*** Opening of Source data ***

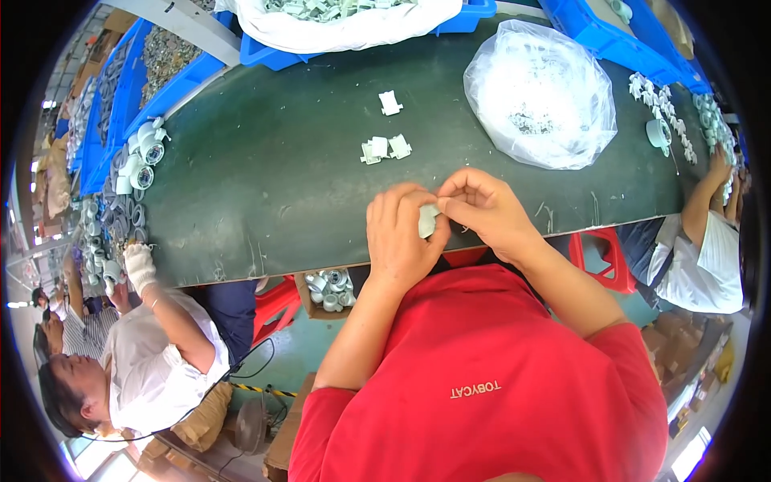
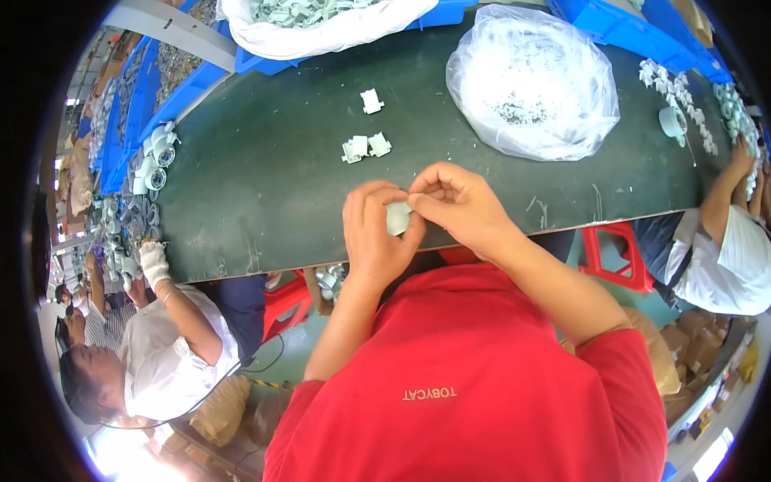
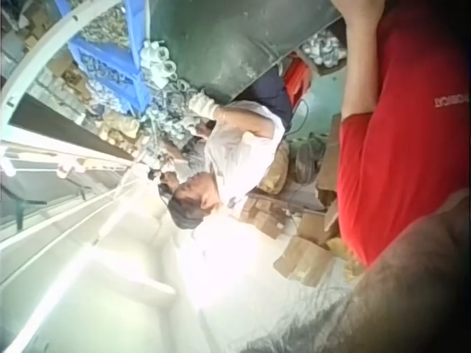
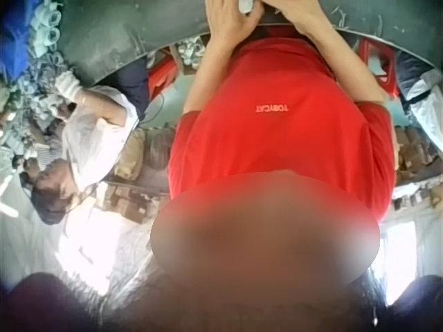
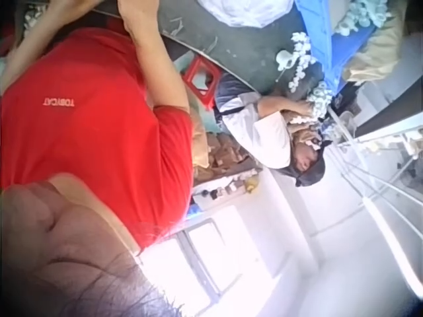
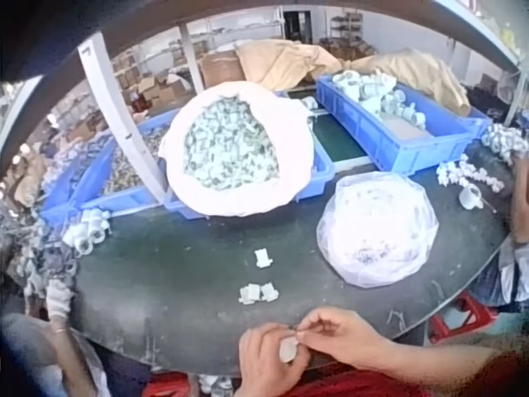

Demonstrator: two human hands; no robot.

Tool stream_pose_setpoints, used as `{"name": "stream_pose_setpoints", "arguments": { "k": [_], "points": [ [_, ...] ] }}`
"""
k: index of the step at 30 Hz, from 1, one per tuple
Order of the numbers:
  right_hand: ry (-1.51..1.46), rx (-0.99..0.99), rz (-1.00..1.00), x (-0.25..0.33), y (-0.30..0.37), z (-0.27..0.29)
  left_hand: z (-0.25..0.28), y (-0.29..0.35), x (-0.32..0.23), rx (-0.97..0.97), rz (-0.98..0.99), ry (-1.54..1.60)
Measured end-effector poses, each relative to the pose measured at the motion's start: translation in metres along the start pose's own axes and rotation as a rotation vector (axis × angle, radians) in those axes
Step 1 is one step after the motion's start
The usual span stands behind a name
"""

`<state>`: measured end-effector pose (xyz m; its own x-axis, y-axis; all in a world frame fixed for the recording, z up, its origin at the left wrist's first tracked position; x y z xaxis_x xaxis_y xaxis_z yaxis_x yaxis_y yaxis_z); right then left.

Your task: The person assembles small plastic housing units by hand, inserting metal contacts, pins, and springs into them from bins on a factory assembly line.

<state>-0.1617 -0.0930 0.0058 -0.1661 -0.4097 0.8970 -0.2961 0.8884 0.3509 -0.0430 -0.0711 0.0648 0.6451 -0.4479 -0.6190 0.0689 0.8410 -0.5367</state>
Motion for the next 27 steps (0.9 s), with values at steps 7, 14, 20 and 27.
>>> {"name": "stream_pose_setpoints", "arguments": {
  "k": [7, 14, 20, 27],
  "points": [
    [0.013, 0.024, -0.027, 0.006, -0.001, 0.004, 0.004, 0.002, 0.005, -0.056, -0.016, 0.036],
    [-0.004, 0.045, -0.014, 0.003, -0.002, -0.003, 0.006, -0.002, 0.001, -0.041, -0.041, 0.043],
    [0.287, 0.025, 0.210, -0.006, 0.001, -0.008, 0.014, 0.005, 0.006, 0.120, -0.087, 0.091],
    [0.799, -0.567, 0.997, 0.122, 0.084, 0.087, 0.127, 0.010, 0.119, -0.243, 0.226, -0.458]
  ]
}}
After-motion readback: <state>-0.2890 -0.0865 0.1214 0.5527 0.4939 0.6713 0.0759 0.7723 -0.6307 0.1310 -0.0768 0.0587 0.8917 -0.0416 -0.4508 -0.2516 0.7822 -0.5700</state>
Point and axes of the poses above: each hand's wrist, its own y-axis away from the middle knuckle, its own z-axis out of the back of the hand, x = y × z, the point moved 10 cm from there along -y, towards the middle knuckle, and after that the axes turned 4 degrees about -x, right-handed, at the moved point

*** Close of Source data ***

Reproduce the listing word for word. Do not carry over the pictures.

Demonstrator: two human hands; no robot.

Tool stream_pose_setpoints, used as `{"name": "stream_pose_setpoints", "arguments": { "k": [_], "points": [ [_, ...] ] }}`
"""
k: index of the step at 30 Hz, from 1, one per tuple
Order of the numbers:
  right_hand: ry (-1.51..1.46), rx (-0.99..0.99), rz (-1.00..1.00), x (-0.25..0.33), y (-0.30..0.37), z (-0.27..0.29)
  left_hand: z (-0.25..0.28), y (-0.29..0.35), x (-0.32..0.23), rx (-0.97..0.97), rz (-0.98..0.99), ry (-1.54..1.60)
Measured end-effector poses, each relative to the pose measured at the motion's start: translation in metres along the start pose's own axes and rotation as a rotation vector (axis × angle, radians) in those axes
Step 1 is one step after the motion's start
The usual span stands behind a name
"""

`<state>`: measured end-effector pose (xyz m; its own x-axis, y-axis; all in a world frame fixed for the recording, z up, its origin at the left wrist's first tracked position; x y z xaxis_x xaxis_y xaxis_z yaxis_x yaxis_y yaxis_z); right then left.

Your task: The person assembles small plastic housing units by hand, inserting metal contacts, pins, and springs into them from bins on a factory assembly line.

<state>-0.1617 -0.0930 0.0058 -0.1661 -0.4097 0.8970 -0.2961 0.8884 0.3509 -0.0430 -0.0711 0.0648 0.6451 -0.4479 -0.6190 0.0689 0.8410 -0.5367</state>
Motion for the next 27 steps (0.9 s), with values at steps 7, 14, 20 and 27.
>>> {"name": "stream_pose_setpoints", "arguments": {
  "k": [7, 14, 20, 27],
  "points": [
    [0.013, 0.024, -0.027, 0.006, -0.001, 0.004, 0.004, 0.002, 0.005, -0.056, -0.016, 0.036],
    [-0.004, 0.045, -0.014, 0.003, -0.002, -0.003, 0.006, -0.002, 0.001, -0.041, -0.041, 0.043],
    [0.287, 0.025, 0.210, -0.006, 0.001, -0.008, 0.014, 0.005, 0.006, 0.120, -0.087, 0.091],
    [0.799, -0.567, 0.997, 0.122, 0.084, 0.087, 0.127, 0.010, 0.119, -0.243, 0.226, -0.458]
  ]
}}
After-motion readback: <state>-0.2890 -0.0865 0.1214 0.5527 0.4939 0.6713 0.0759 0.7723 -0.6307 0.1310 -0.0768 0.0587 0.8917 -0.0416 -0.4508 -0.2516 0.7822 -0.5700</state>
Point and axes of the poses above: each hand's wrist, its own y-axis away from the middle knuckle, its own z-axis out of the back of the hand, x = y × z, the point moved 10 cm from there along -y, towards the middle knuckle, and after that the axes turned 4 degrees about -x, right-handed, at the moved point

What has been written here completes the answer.